Eu gosto muito quando eu sonho com as pessoas que já não se encontram entre nós, principalmente com aquelas que mantiveram comigo boas relações de amizade. Sonhar com meu pai e com minha mãe, por exemplo, faz reviver as suas presenças e todo o dia para mim se transforma em radiante luz. Neste dia 6 de outubro sonhei com  o meu cunhado, Abelardo Barbosa de Medeiros. Foi um sonho tão rápido como rápidas eram nossas conversas. Simplesmente Abelardo me pedia para que eu mandasse rezar missa para ele.

 Era o dia 10 de julho do corrente ano e eu me encontrava em São João do Rio do Peixe, no alto sertão da Paraíba. O sol nem havia nascido quando meu sobrinho Eduardo me comunicava o falecimento de seu pai Abelardo. Foi um evento que, não obstante a esperança, de certa maneira era esperado, ante a complicada situação que ele enfrentava interno numa casa hospitalar. Voltei imediatamente a Campina Grande para estar com minha irmã e demais familiares e participar dos últimos atos de reverência a ele dirigidos.

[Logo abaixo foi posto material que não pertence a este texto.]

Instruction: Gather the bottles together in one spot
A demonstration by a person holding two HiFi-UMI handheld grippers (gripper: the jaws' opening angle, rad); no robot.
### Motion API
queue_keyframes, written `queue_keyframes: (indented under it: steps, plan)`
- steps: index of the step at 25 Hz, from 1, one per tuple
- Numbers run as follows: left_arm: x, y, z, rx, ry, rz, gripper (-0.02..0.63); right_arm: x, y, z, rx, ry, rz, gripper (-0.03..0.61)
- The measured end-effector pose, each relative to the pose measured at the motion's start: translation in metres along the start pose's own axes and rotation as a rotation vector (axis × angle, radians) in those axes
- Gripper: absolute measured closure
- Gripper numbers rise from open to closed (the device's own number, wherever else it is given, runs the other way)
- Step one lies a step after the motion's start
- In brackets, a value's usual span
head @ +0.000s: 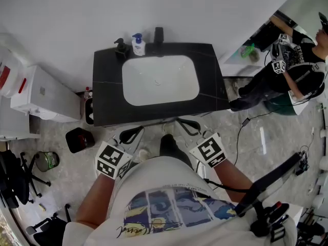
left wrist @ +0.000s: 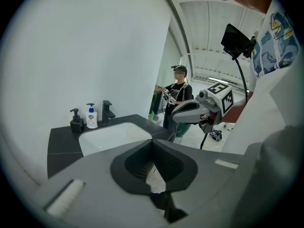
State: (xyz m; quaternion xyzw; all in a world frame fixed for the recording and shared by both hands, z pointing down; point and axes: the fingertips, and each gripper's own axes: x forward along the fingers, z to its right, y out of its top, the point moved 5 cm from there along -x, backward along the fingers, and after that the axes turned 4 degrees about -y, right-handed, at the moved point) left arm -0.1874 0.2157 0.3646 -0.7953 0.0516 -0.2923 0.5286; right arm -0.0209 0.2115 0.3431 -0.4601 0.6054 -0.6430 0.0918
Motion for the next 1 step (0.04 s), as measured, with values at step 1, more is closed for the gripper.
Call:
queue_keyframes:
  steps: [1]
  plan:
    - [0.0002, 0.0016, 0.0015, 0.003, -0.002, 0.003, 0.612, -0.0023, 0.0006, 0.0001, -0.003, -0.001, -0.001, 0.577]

Durante aquele curto dia pude rememorar e avaliar nossa relação familiar, desde quando por algum pouco tempo habitei sua casa, auxiliando-o e à minha irmã em suas atividades comerciais na sortida mercearia no bairro da Liberdade em Campina Grande. Mas não só isso, também a forma respeitosa com que ele se relacionava comigo. Não tinha intimidades, não trocava coonfidências, não demonstrava seus problemas. Mas ouvia opiniões, guardava conselhos e muitas vezes aceitava soluções.

 Ele, apesar de comerciante, tinha uma paixão pela vida rural, trazida certamente de sua infância feliz lá em Casinhas, à época distrito de Surubim. Cuidar de gado era o que fazia com muita eficiência, jamais se desapegando desse labor, tanto que mantinha um curral em pleno ambiente urbano, produzindo e distribuindo leite para uma clientela cativa. Se, como disse Euclides da Cunha, que o sertanejo era antes de tudo um forte, Abelardo era antes de tudo um vaqueiro, um vaqueiro que tinha em seu sangue a força da terra árida nordestina castigada pelo sol, mas vicejante aos primeiros pingos das primeiras chuvas. Muitas vezes ainda criança eu o via participar das vaquejadas lá em Surubim, esporte próprio do vaqueiro nordestino e hoje ameaçado de ser extinto. Esta é a imagem que tenho de Abelardo e que ficará sempre em minha lembrança.

 Encontro-me hoje em Surubim, a minha terra natal e de Abelardo. Vim recordar o passado, os bons momentos de minha infância, em companhia de Socorro e de minha irmã Teté, a esposa viuva de Abelardo. Estivemos visitando a Igreja de São José, o padroeiro da cidade. E lá, compenetrado, atendi ao seu pedido. Se quando em vida eu tinha consideração a Abelardo, esta consideração transcendeu à sua morte para fixar-se na memória que tenho dele. Não importa a razão do seu pedido, o que importa é que ele se lembrou de mim. Descanse em paz, Abelardo.